Nunca me acostumei com este tipo de vida, calmaria realmente é para os fracos. Sou intensa e sempre fui. Nunca me contentei com o pouco. Se é para viver feliz, que seja com o muito. Tudo em demasia. Sinto que meu espírito é tão gigante, intenso, que ele não cabe no meu corpo. Ele sente vontade de fugir e abandonar essa coisa que arrasta tantas correntes pesadas e invisíveis.  Esmolas, esmolas e esmolas...
Sinto-me maravilhada com todas as possibilidades novas. Tenho tanto para viver, sentir, amar - e minha razão e meu corpo me aprisionam profundamente. Eles são castradores,  pois tolhem os meus sentimentos e desejos  mais íntimos. Prefiro ser feliz que ter qualquer tipo de razão.
Senti vontade de me libertar de tudo e de todos aqueles que  não me fazem sentir  frio na barriga. Abandonar o monótono, o cotidiano - perfeitos em uma pessoa amargurada, frustrada e infeliz
O que me move é paixão. Não apaixonar-se é estar quase morto. 

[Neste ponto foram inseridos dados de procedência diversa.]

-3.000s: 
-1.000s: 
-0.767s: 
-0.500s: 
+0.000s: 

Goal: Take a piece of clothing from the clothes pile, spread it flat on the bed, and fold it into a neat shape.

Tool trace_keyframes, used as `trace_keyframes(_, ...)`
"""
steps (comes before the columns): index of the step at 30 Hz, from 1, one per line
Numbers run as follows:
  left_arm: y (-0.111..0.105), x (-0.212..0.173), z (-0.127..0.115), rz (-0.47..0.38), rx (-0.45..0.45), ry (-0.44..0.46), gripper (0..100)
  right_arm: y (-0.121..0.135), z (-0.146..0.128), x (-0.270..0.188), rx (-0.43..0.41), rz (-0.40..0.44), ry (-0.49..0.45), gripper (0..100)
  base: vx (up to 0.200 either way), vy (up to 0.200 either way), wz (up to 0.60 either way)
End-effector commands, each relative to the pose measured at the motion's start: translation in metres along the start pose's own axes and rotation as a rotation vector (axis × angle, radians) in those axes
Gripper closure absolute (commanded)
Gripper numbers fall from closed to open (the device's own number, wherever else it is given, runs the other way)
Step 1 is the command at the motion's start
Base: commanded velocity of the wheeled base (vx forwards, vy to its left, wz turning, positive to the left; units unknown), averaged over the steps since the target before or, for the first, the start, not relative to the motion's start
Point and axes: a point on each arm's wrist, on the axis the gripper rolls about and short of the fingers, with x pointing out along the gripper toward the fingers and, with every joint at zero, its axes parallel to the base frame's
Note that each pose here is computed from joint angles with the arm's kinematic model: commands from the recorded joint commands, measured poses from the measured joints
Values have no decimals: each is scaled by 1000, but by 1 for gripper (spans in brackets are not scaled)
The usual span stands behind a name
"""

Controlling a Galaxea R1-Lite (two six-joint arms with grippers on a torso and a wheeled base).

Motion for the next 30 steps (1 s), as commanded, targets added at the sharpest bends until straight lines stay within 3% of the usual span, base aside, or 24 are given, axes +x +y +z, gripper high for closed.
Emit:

Quando reencontrei aquelas pessoas e sentimentos, percebi que guardei minha felicidade por anos -  que não lutei pela liberdade de vivenciar o verdadeiro amor. 
Eu não queria causar dores em algumas pessoas. Não quis  separar aquilo que já estava separado por meus pensamentos e sentimentos. Não era o fim, mas  a nova vida, o recomeço!
Felizmente não descartei a chave. Recuperei a verdadeira razão, e deixei toda aquela calmaria anestésica para trás.  Prefiro ser louca apaixonada a ser uma infeliz racional.